**What needs to be done**.
What is needed is an exact copy of the lines in the entries below from the one holding "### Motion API" through the one holding "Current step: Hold", pictures excluded.
..............................
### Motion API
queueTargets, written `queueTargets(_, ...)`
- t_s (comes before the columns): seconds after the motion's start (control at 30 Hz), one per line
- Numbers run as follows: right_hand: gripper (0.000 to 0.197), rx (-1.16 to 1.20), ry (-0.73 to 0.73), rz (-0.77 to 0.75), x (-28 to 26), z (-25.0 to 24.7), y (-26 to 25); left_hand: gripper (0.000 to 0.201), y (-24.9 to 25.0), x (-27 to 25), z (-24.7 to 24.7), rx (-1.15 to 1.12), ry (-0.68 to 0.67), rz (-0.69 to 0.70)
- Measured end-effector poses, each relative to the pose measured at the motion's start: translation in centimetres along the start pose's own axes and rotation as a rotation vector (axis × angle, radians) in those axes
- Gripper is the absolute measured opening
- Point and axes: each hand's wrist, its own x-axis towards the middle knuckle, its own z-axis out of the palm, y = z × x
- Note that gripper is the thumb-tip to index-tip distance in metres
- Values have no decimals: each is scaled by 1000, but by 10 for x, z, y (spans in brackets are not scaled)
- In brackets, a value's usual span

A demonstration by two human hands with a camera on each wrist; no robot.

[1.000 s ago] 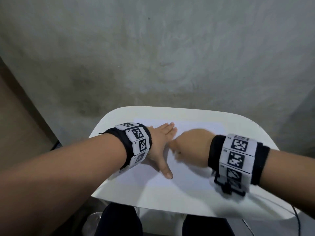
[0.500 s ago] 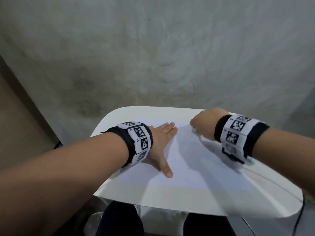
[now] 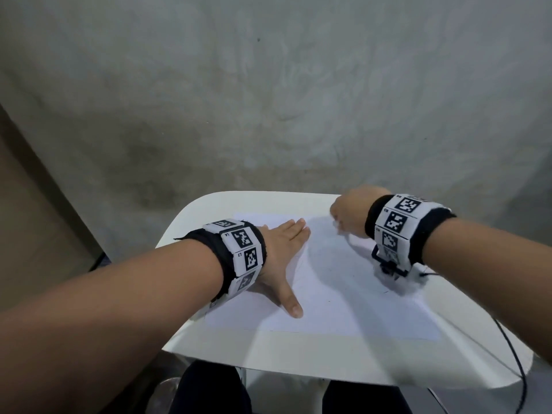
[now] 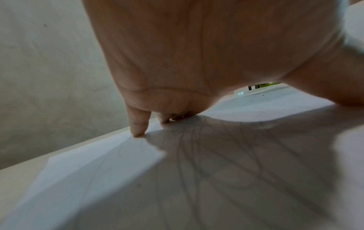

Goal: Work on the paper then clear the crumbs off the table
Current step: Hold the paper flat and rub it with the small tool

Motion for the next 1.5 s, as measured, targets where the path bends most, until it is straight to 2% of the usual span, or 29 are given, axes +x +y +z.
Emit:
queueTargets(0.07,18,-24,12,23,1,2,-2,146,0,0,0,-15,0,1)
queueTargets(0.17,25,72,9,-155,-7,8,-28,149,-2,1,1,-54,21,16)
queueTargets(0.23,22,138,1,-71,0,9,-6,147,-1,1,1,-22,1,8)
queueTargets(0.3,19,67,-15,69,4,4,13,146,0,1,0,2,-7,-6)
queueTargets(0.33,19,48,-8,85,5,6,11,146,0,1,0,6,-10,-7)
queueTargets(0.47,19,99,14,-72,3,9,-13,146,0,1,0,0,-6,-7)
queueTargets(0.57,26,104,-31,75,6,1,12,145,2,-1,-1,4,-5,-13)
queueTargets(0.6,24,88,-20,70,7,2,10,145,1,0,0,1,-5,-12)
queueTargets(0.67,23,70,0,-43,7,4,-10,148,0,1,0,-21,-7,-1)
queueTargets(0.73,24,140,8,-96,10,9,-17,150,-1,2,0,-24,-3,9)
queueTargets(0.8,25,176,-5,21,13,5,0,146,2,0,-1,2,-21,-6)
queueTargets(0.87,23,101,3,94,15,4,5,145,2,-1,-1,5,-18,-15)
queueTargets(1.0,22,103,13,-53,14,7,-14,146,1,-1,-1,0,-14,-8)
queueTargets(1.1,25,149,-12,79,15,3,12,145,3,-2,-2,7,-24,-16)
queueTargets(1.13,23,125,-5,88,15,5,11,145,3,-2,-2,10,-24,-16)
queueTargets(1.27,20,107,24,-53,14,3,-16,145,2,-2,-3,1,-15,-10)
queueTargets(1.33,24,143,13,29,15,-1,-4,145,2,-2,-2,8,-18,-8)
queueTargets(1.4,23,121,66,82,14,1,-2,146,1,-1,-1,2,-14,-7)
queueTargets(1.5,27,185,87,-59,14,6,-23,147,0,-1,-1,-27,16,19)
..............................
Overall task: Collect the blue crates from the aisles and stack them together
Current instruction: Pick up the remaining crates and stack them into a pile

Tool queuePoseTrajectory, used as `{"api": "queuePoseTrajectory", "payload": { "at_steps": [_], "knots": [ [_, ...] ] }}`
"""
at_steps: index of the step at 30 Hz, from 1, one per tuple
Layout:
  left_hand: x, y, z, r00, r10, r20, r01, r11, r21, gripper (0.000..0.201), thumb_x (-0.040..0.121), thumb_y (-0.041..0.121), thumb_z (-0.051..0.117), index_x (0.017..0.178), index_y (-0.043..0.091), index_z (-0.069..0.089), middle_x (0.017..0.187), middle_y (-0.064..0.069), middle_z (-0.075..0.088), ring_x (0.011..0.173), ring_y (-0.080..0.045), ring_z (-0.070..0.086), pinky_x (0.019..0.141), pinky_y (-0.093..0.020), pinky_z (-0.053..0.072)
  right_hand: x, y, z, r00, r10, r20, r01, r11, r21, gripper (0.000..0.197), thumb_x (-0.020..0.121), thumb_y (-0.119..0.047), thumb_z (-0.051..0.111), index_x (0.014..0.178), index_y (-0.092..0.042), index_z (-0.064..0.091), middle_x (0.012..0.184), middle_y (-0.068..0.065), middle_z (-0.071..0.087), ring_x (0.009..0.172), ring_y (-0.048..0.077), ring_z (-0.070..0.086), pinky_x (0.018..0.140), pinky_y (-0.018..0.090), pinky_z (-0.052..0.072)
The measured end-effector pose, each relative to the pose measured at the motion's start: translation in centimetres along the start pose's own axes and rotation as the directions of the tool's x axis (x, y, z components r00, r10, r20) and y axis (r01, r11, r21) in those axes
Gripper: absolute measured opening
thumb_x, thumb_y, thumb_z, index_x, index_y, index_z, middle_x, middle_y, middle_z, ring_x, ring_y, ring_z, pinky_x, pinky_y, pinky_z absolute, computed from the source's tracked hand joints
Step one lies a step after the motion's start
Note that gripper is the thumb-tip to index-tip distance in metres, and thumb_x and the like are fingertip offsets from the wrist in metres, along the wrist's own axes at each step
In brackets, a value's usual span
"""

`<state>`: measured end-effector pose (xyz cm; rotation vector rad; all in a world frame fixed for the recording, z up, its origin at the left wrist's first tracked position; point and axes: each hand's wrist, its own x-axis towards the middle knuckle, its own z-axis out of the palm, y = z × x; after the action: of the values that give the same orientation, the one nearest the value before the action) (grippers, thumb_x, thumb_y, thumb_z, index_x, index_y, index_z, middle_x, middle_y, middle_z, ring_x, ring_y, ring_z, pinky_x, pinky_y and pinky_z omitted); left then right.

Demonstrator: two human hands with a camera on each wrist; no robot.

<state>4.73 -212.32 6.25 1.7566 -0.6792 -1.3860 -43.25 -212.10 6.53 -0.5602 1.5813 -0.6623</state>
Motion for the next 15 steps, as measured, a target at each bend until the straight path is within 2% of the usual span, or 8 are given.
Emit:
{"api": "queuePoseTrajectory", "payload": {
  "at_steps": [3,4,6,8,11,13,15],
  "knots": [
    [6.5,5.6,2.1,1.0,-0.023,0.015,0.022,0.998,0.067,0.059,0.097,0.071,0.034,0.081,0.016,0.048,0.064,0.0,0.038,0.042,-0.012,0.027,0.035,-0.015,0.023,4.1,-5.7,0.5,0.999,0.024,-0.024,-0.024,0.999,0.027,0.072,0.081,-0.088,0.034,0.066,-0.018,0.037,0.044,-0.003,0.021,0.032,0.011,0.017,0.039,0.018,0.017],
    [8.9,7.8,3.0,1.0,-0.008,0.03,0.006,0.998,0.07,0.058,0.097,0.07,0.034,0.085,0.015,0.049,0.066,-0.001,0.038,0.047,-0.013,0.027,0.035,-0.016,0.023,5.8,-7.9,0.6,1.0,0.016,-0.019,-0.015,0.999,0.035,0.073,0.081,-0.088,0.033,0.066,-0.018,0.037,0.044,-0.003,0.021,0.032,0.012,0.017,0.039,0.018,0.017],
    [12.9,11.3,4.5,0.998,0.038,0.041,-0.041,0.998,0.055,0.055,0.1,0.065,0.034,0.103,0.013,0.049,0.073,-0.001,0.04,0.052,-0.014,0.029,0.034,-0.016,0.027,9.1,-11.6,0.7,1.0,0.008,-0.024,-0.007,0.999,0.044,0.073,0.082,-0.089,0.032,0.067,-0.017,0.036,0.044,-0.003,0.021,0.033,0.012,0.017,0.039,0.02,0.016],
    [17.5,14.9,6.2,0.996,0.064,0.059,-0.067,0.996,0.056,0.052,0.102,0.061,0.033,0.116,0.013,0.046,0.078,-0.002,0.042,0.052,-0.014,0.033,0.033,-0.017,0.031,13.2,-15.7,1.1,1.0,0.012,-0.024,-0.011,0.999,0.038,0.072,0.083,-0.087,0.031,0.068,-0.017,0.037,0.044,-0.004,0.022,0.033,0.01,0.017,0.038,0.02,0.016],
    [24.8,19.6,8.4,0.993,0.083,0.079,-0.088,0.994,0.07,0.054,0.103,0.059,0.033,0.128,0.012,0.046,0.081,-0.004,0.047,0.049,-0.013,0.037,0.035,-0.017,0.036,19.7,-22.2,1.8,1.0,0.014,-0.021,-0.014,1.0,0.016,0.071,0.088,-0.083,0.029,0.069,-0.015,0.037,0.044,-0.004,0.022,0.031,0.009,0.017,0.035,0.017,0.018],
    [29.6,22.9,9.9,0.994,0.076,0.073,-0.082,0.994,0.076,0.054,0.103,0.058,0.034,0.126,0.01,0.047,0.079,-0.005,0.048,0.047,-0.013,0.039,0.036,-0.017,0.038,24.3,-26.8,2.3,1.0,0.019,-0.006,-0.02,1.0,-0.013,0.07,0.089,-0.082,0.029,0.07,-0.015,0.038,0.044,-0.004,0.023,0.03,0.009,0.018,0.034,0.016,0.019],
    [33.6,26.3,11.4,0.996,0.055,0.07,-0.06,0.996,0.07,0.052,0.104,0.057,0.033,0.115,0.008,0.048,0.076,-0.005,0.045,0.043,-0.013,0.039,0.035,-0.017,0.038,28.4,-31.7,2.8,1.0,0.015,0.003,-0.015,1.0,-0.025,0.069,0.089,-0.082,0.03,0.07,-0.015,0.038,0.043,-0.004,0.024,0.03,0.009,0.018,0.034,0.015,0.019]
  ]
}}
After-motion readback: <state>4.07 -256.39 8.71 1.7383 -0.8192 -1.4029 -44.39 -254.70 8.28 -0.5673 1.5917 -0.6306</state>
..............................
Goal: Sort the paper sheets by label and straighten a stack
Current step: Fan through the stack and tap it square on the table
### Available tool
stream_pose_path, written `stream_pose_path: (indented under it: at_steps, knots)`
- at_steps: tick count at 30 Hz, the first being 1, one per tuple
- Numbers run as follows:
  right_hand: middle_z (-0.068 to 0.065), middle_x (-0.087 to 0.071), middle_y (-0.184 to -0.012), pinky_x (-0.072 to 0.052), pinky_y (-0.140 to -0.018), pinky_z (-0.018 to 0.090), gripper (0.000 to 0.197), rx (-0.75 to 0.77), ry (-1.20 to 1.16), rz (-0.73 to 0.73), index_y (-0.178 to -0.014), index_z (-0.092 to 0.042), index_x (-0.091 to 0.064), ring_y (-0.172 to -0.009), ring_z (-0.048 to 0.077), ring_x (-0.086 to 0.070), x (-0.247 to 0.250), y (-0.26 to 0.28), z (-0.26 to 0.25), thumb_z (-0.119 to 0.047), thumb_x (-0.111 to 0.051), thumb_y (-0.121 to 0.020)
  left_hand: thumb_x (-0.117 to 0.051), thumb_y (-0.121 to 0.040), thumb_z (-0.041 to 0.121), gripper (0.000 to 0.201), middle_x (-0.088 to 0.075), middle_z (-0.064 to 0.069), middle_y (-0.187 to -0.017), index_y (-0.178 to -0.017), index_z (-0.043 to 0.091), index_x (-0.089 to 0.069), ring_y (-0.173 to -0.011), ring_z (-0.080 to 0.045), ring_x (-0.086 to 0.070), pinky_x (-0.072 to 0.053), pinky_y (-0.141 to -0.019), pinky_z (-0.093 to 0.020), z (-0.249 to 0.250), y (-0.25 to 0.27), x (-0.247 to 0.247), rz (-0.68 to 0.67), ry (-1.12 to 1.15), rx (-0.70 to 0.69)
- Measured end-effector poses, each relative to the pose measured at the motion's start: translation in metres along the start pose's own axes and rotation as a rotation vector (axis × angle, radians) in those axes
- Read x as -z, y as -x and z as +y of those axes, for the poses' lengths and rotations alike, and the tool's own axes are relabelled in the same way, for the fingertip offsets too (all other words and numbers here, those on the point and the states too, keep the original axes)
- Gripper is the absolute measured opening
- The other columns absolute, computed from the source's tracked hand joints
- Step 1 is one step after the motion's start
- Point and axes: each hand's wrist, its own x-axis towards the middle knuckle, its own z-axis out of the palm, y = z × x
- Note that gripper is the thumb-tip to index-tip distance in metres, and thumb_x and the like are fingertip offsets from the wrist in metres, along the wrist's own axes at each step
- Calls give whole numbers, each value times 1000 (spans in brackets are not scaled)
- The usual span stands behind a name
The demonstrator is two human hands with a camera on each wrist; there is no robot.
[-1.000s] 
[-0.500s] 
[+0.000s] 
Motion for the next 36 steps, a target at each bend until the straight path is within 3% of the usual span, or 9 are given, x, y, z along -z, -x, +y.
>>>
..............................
**Completed task**.
### Motion API
queueTargets, written `queueTargets(_, ...)`
- t_s (comes before the columns): seconds after the motion's start (control at 30 Hz), one per line
- Numbers run as follows: right_hand: gripper (0.000 to 0.197), rx (-1.16 to 1.20), ry (-0.73 to 0.73), rz (-0.77 to 0.75), x (-28 to 26), z (-25.0 to 24.7), y (-26 to 25); left_hand: gripper (0.000 to 0.201), y (-24.9 to 25.0), x (-27 to 25), z (-24.7 to 24.7), rx (-1.15 to 1.12), ry (-0.68 to 0.67), rz (-0.69 to 0.70)
- Measured end-effector poses, each relative to the pose measured at the motion's start: translation in centimetres along the start pose's own axes and rotation as a rotation vector (axis × angle, radians) in those axes
- Gripper is the absolute measured opening
- Point and axes: each hand's wrist, its own x-axis towards the middle knuckle, its own z-axis out of the palm, y = z × x
- Note that gripper is the thumb-tip to index-tip distance in metres
- Values have no decimals: each is scaled by 1000, but by 10 for x, z, y (spans in brackets are not scaled)
- In brackets, a value's usual span

A demonstration by two human hands with a camera on each wrist; no robot.

[1.000 s ago] 
[0.500 s ago] 
[now] 
[now] 

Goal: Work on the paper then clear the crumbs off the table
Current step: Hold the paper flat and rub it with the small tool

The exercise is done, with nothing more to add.